Temperatures soar to danger point for sun-loving creatures

ABSTRACT: Global warming is increasing the overheating risk for many organisms, though the potential for plasticity in thermal tolerance to mitigate this risk is largely unknown. In part, this shortcoming stems from a lack of knowledge about global and taxonomic patterns of variation in tolerance plasticity.
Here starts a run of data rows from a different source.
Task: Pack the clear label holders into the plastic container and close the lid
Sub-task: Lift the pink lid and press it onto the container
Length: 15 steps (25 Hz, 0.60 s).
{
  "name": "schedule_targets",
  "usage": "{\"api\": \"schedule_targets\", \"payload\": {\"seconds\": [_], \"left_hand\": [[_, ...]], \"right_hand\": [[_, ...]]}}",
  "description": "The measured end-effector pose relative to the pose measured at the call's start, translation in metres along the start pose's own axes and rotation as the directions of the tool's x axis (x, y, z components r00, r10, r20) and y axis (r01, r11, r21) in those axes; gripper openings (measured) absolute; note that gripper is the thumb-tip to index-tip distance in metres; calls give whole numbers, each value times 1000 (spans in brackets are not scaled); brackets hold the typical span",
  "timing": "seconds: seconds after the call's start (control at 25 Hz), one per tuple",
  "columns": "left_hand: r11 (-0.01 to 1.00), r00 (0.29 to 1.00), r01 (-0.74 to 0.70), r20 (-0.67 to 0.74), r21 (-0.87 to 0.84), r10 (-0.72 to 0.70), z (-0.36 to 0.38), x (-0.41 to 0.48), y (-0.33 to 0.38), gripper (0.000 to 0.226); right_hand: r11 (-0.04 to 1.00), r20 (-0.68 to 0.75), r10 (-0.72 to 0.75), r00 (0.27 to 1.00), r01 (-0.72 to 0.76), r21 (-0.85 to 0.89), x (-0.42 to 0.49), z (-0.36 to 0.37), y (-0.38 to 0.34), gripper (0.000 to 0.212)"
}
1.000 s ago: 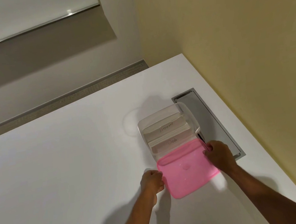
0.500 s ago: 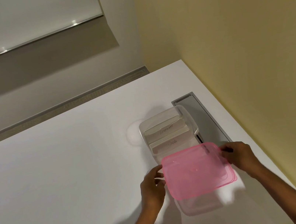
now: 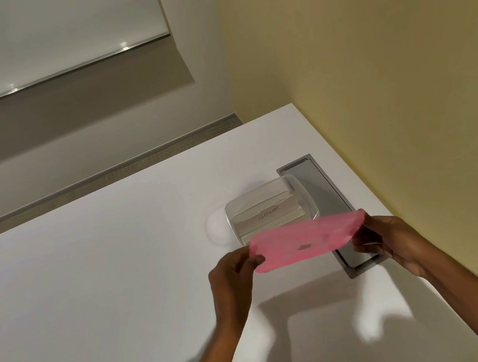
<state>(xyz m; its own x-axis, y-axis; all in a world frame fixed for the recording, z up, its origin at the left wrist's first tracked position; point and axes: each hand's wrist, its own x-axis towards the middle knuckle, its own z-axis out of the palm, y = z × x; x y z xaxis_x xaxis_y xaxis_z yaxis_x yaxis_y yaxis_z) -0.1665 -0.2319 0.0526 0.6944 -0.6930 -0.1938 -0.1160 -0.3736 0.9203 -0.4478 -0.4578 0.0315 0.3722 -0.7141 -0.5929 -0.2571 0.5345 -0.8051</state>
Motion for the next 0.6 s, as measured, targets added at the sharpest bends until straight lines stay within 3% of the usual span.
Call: {"api": "schedule_targets", "payload": {"seconds": [0.08,0.24,0.36,0.6], "left_hand": [[997,997,68,-40,-47,-70,0,10,1,27],[979,983,162,-61,-123,-170,0,32,-3,33],[958,966,229,-82,-169,-246,3,51,-8,33],[958,952,273,-117,-87,-282,13,75,-13,32]], "right_hand": [[999,-23,-14,1000,13,-34,6,8,-5,42],[960,-83,-142,986,116,-255,25,28,-15,10],[935,-141,-220,965,167,-314,46,44,-25,14],[835,-197,-315,928,173,-523,90,73,-34,23]]}}
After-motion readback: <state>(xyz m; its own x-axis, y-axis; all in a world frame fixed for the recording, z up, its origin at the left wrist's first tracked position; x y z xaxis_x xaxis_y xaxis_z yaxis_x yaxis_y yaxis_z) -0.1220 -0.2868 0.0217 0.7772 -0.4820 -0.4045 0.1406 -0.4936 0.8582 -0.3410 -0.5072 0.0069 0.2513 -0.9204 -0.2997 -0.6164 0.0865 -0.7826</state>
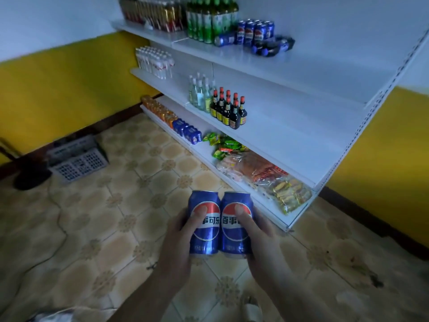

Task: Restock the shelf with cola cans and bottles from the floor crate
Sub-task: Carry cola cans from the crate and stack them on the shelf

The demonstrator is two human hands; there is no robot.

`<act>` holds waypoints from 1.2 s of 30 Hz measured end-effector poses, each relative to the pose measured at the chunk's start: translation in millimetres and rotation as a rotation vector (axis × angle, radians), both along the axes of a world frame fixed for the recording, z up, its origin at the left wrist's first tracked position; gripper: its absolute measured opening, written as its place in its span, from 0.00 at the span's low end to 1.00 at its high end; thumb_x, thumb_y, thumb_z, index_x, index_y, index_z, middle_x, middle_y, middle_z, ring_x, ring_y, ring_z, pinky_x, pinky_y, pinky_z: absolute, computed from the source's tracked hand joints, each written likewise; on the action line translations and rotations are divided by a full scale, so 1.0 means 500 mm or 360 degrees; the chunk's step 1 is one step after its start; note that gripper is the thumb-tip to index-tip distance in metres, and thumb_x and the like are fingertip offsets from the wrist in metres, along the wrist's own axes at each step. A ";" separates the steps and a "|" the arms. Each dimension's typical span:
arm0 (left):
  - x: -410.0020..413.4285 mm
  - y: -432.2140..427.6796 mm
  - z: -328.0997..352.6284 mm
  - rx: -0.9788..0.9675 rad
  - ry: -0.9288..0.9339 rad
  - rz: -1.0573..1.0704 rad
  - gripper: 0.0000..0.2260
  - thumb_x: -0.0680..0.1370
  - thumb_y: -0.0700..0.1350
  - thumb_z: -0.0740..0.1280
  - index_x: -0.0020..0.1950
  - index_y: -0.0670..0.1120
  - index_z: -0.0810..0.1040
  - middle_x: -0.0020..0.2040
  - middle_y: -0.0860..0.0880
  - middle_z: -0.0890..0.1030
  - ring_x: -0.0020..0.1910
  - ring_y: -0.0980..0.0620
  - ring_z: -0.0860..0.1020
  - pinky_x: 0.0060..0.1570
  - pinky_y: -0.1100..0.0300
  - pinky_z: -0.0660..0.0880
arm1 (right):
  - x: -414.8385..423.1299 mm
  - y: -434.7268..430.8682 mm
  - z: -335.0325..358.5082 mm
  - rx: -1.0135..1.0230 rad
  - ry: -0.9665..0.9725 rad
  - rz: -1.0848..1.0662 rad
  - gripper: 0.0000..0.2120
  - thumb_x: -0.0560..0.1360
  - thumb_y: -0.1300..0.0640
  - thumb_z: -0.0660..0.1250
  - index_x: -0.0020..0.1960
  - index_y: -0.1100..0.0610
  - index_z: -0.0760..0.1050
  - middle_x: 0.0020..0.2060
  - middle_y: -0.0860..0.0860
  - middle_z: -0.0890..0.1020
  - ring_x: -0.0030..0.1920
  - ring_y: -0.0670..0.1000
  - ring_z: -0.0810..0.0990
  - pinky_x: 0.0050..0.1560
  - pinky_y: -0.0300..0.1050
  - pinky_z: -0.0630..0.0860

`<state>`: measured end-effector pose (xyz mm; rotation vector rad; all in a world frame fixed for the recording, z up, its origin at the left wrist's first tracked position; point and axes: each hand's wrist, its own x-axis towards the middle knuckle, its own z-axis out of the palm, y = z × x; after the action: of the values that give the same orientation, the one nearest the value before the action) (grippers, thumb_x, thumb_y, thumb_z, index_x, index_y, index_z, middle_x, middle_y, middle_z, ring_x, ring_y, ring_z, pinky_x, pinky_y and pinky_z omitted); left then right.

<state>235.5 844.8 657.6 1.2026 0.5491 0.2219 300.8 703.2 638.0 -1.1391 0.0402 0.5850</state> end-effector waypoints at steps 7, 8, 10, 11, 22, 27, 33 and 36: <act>0.191 0.016 0.004 0.0004 0.0046 0.0146 0.18 0.75 0.48 0.70 0.63 0.44 0.81 0.56 0.42 0.86 0.53 0.40 0.85 0.52 0.44 0.81 | 0.223 0.023 -0.009 0.0033 0.0171 0.0124 0.23 0.73 0.48 0.69 0.65 0.56 0.80 0.56 0.60 0.86 0.55 0.63 0.85 0.50 0.58 0.83; 0.205 0.026 0.005 0.0025 0.0041 0.0173 0.18 0.75 0.48 0.70 0.63 0.44 0.81 0.56 0.42 0.86 0.53 0.40 0.85 0.52 0.44 0.82 | 0.243 0.035 -0.005 0.0033 0.0147 0.0168 0.21 0.74 0.49 0.68 0.65 0.56 0.80 0.56 0.60 0.86 0.54 0.62 0.86 0.49 0.57 0.83; 0.229 0.055 0.007 0.0021 0.0036 0.0244 0.17 0.76 0.48 0.70 0.63 0.44 0.81 0.55 0.42 0.86 0.52 0.41 0.85 0.50 0.45 0.82 | 0.281 0.066 0.005 0.0068 0.0125 0.0271 0.16 0.78 0.52 0.67 0.64 0.55 0.81 0.55 0.58 0.86 0.54 0.59 0.86 0.49 0.55 0.82; 0.240 0.073 0.007 0.0007 0.0040 0.0280 0.17 0.76 0.48 0.70 0.63 0.45 0.81 0.56 0.42 0.86 0.52 0.41 0.85 0.50 0.46 0.82 | 0.297 0.085 0.010 0.0078 0.0121 0.0321 0.15 0.79 0.53 0.66 0.64 0.55 0.81 0.56 0.57 0.86 0.54 0.59 0.86 0.50 0.55 0.81; 0.382 0.333 -0.033 -0.0002 0.0026 0.0493 0.19 0.73 0.49 0.71 0.64 0.47 0.80 0.55 0.45 0.86 0.52 0.43 0.86 0.47 0.49 0.83 | 0.466 0.365 0.007 -0.0034 -0.0055 0.0492 0.15 0.79 0.56 0.67 0.65 0.56 0.80 0.57 0.58 0.86 0.56 0.60 0.85 0.54 0.58 0.82; 0.507 0.486 -0.019 -0.0043 0.0032 0.0421 0.19 0.70 0.49 0.73 0.61 0.47 0.81 0.54 0.44 0.86 0.51 0.40 0.85 0.54 0.38 0.81 | 0.573 0.503 0.029 -0.0016 -0.0079 0.0386 0.15 0.78 0.59 0.68 0.64 0.57 0.80 0.56 0.57 0.86 0.56 0.60 0.86 0.51 0.54 0.82; 0.652 0.621 0.003 0.0030 -0.0035 0.0214 0.22 0.69 0.49 0.74 0.61 0.46 0.80 0.55 0.44 0.86 0.52 0.41 0.85 0.52 0.43 0.83 | 0.688 0.624 0.033 -0.0040 -0.0120 0.0161 0.18 0.75 0.58 0.72 0.65 0.57 0.78 0.57 0.59 0.85 0.56 0.63 0.84 0.57 0.64 0.81; 0.718 0.667 0.010 0.0013 -0.0054 0.0172 0.23 0.68 0.49 0.75 0.61 0.46 0.80 0.54 0.44 0.86 0.52 0.41 0.85 0.50 0.46 0.83 | 0.747 0.662 0.044 -0.0029 -0.0088 0.0102 0.19 0.74 0.57 0.73 0.65 0.57 0.78 0.57 0.60 0.85 0.56 0.64 0.84 0.59 0.66 0.80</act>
<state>594.3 1178.4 662.7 1.1765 0.5846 0.3360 674.4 1034.2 660.1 -1.1772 -0.0387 0.6111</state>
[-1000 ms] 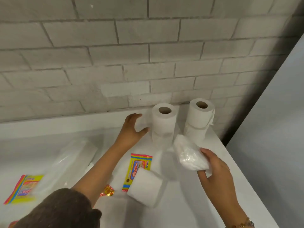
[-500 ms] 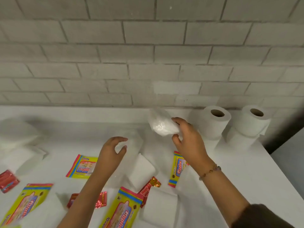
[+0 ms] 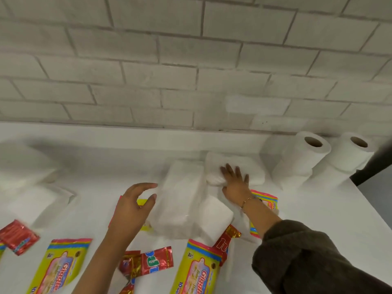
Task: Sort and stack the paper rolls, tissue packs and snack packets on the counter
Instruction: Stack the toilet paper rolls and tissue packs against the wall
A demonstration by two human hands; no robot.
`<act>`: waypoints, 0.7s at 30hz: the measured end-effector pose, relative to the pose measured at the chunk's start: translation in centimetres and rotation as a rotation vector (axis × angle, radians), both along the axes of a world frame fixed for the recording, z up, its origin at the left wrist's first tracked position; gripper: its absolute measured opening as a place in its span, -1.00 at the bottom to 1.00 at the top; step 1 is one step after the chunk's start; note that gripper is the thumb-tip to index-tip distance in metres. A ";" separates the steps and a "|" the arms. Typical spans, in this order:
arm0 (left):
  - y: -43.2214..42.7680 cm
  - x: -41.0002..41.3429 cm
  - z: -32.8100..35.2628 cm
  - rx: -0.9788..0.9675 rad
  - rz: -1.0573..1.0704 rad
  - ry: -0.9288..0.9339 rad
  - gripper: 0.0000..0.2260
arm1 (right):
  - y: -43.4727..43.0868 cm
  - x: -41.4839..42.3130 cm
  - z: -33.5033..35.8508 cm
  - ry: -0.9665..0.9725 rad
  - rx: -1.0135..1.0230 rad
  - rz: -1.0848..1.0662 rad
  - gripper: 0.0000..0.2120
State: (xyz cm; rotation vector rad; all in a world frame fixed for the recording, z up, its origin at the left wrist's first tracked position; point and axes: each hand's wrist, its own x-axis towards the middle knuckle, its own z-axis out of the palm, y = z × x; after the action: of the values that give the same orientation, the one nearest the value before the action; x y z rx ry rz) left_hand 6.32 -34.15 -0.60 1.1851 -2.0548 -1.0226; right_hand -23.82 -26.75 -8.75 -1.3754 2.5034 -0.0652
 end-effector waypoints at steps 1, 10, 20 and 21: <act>-0.1 0.1 -0.2 0.017 -0.009 0.001 -0.78 | 0.0 -0.1 0.0 -0.003 0.019 0.007 -0.29; 1.2 0.5 -1.4 0.140 0.017 0.000 -0.79 | 0.6 1.2 2.4 -0.090 -0.223 -0.043 -0.30; 3.3 2.7 -1.1 0.167 0.132 0.023 -0.90 | 0.4 9.8 4.8 -0.700 -0.292 -0.375 -0.35; 3.4 3.0 -1.1 0.156 0.140 0.014 -0.90 | -0.1 10.0 5.0 -0.722 -0.237 -0.393 -0.25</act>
State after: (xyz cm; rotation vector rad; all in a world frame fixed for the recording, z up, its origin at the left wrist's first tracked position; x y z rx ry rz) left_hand 9.37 -30.71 -1.71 1.3754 -1.8797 -1.1356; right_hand -13.78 -26.81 -3.73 -0.7082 2.1207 -0.8043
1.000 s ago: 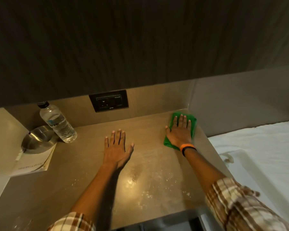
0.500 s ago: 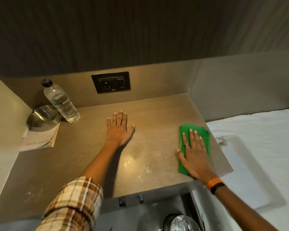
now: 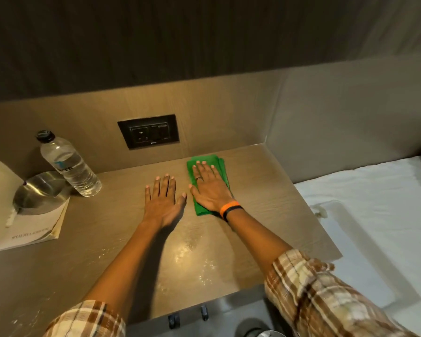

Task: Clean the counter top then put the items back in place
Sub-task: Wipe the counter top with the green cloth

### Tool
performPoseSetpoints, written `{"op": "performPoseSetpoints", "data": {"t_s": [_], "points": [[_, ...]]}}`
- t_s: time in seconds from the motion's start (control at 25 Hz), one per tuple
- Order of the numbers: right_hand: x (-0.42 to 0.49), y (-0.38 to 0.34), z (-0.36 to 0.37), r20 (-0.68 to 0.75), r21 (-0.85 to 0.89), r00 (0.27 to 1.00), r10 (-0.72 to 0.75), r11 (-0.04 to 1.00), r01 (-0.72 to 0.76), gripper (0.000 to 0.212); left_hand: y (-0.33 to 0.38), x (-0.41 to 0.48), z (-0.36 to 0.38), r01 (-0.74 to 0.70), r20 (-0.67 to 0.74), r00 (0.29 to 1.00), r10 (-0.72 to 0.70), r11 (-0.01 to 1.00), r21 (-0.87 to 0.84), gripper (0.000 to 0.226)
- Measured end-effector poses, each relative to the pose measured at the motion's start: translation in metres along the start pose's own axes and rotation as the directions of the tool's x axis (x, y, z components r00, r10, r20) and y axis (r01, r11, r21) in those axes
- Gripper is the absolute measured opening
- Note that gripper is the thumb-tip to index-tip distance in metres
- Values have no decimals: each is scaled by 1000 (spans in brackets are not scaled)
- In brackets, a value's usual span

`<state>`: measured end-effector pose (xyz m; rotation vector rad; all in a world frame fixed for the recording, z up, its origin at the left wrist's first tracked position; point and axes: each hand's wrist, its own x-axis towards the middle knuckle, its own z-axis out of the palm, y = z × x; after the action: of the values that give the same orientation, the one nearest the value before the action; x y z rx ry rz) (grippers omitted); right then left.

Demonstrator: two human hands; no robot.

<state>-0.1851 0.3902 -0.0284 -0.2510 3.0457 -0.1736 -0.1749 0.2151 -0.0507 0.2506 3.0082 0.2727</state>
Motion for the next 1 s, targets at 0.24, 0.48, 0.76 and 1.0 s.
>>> {"op": "performPoseSetpoints", "data": {"t_s": [0.24, 0.48, 0.76, 1.0], "points": [[-112, 26, 0, -12, 11, 948, -318, 948, 318, 70, -24, -35, -23, -101, -8, 995, 101, 988, -115, 65], [-160, -72, 5, -77, 479, 987, -142, 863, 162, 63, -4, -68, -29, -150, -153, 981, 123, 973, -178, 63], [-162, 16, 9, -159, 267, 955, 251, 942, -203, 62, 87, -131, 8, -138, -53, 989, 136, 990, -36, 74], [-156, 21, 21, -179, 101, 967, 182, 981, -166, 62, 30, -130, 3, -84, -115, 990, 84, 996, 1, 74]]}}
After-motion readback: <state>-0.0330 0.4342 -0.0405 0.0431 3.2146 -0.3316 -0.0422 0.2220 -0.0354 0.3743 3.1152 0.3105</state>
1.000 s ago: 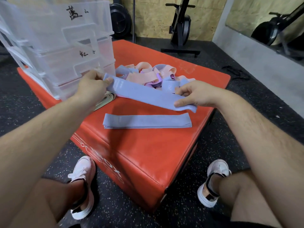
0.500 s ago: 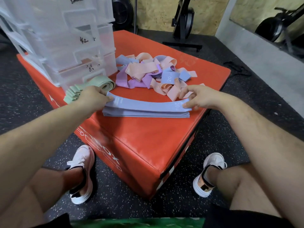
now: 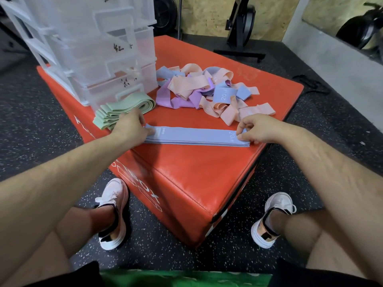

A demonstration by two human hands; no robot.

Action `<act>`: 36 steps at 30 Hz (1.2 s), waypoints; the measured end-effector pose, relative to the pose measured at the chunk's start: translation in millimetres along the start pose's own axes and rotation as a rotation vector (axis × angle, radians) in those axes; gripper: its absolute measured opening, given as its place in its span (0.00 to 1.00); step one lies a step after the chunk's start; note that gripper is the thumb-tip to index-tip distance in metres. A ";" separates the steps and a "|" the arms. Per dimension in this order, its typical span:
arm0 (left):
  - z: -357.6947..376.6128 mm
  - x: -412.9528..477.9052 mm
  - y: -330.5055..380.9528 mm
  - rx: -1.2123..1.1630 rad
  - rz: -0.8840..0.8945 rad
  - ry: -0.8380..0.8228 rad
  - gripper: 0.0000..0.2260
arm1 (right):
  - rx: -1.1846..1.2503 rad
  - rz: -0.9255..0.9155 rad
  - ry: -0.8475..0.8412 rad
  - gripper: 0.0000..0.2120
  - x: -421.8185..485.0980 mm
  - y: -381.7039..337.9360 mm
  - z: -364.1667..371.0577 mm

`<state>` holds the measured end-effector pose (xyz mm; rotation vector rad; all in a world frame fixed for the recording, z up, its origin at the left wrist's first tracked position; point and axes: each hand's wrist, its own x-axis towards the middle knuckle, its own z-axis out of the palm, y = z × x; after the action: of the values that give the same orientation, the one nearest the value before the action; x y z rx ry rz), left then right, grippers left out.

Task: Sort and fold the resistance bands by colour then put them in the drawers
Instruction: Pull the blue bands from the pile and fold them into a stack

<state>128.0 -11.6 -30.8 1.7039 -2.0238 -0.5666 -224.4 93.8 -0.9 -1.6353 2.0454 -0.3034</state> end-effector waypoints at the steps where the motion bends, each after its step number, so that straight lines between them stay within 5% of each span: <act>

To address this critical issue, we test leading hypotheses for broad-scale variation in ectotherm tolerance plasticity using a dataset that includes vertebrate and invertebrate taxa from terrestrial, freshwater, and marine habitats. Contrary to expectation, plasticity in heat tolerance was unrelated to latitude or thermal seasonality. However, plasticity in cold tolerance is associated with thermal seasonality in some habitat types. In addition, aquatic taxa have approximately twice the plasticity of terrestrial taxa. Based on the observed patterns of variation in tolerance plasticity, we propose that limited potential for behavioural plasticity (i.e., behavioural thermoregulation) favours the evolution of greater plasticity in physiological traits, consistent with the ‘Bogert effect’. Finally, we find that all ectotherms have relatively low acclimation in thermal tolerance and demonstrate that overheating risk will be minimally reduced by acclimation in even the most plastic groups. Our analysis indicates that behavioural and evolutionary mechanisms will be critical in allowing ectotherms to buffer themselves from extreme temperatures.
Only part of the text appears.